[Task instructions] Nothing outside the stretch is wanted. Repeat exactly the lines of the listing below from the one that contains "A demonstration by" through the one that contains "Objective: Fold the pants", both ends included.
>>>
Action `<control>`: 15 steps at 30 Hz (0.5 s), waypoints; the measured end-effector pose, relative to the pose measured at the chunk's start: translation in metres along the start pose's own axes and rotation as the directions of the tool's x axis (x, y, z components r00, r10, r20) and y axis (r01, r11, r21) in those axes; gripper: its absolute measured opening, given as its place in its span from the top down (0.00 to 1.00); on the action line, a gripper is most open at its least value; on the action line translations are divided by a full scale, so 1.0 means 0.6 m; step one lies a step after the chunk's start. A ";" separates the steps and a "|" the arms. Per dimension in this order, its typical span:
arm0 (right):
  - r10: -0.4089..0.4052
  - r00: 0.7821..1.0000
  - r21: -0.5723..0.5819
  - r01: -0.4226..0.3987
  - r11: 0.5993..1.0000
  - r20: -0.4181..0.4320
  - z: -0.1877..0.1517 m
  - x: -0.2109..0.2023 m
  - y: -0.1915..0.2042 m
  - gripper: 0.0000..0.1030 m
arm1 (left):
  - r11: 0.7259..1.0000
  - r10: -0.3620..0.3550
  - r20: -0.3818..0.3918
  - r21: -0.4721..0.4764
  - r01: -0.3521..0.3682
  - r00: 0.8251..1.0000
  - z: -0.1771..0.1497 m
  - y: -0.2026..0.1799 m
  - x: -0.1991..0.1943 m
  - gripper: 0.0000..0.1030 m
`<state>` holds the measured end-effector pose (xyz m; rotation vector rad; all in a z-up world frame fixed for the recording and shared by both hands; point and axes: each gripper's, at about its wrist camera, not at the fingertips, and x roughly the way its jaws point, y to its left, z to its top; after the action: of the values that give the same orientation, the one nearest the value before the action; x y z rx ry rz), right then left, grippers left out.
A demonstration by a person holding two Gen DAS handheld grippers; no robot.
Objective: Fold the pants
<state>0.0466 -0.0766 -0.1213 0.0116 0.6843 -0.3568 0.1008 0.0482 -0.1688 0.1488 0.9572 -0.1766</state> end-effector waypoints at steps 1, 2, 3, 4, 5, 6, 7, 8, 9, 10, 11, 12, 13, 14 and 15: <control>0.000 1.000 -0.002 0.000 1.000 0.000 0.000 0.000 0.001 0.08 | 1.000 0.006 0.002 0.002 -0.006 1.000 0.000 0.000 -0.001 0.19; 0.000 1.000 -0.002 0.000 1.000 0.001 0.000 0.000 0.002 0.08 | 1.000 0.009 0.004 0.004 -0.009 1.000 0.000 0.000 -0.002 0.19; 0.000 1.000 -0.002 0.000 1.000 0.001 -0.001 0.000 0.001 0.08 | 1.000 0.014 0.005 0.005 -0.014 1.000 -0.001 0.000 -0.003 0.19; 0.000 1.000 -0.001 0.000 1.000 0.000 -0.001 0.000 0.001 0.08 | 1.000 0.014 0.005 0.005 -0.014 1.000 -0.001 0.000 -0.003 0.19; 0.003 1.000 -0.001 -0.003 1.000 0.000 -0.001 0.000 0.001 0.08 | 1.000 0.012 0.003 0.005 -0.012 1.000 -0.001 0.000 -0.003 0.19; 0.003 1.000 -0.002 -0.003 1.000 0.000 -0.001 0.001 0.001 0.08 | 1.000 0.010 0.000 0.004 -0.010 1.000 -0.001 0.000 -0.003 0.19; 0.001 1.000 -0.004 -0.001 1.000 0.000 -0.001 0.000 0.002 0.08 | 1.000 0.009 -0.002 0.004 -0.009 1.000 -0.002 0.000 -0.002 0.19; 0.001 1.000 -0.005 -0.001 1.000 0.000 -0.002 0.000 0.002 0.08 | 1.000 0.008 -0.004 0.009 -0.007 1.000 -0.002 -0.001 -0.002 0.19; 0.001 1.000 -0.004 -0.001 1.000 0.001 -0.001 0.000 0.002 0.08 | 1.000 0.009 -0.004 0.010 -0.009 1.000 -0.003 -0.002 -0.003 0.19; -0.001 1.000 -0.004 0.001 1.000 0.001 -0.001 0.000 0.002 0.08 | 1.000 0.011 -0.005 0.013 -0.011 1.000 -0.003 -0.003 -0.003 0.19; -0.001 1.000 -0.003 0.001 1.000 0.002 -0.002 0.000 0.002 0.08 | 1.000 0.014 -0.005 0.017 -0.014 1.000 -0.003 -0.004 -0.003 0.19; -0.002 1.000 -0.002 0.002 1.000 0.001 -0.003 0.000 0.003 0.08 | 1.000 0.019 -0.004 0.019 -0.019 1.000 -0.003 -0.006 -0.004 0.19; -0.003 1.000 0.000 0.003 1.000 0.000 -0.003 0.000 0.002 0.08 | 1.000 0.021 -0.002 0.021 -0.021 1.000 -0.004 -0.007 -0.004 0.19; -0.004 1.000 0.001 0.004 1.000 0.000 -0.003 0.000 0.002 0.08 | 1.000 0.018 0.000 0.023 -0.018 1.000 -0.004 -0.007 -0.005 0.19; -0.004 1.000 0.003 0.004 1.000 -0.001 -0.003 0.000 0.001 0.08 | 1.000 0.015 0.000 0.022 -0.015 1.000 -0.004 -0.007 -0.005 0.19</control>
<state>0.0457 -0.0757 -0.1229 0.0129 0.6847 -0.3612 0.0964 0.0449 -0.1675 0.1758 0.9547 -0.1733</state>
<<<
[Written solution]
A demonstration by a person holding two Gen DAS handheld grippers; no robot.
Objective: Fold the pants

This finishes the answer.